### Brief
Copy out exactly the lines below that run from the one holding "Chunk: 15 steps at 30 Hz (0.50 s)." to the one holding "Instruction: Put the", keeping both of those lines and no others.
════════════════════
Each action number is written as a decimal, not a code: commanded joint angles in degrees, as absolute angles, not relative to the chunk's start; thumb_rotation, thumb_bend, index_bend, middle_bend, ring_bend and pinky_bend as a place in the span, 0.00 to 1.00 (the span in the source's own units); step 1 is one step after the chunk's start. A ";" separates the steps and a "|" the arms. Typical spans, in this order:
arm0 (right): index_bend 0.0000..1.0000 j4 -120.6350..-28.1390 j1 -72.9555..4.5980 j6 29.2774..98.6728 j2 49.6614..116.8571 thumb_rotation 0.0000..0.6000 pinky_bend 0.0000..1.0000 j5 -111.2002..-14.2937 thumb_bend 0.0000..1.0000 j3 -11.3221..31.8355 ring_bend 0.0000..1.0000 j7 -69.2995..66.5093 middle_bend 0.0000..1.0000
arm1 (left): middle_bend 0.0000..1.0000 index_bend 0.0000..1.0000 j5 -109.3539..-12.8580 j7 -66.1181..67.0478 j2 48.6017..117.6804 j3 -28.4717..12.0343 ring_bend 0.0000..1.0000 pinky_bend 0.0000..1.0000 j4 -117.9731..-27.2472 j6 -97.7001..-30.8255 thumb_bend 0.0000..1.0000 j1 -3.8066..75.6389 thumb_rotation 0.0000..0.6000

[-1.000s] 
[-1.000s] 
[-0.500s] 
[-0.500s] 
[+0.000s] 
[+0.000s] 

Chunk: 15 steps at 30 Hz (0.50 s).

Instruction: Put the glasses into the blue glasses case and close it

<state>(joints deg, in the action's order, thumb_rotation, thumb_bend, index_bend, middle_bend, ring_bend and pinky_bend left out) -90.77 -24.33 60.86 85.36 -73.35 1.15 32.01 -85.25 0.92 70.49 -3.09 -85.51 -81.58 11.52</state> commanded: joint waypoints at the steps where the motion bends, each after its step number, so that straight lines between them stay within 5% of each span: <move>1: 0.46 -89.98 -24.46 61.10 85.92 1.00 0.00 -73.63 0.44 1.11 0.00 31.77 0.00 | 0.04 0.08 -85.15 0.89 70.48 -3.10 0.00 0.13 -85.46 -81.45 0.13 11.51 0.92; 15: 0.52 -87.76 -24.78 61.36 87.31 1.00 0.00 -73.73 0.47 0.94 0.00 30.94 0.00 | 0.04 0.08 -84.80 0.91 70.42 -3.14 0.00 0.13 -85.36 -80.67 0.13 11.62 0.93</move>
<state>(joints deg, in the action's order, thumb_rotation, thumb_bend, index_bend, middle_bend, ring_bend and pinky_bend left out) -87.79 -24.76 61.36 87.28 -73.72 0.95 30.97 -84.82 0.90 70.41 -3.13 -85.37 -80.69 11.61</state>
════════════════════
### Answer box
Chunk: 15 steps at 30 Hz (0.50 s).

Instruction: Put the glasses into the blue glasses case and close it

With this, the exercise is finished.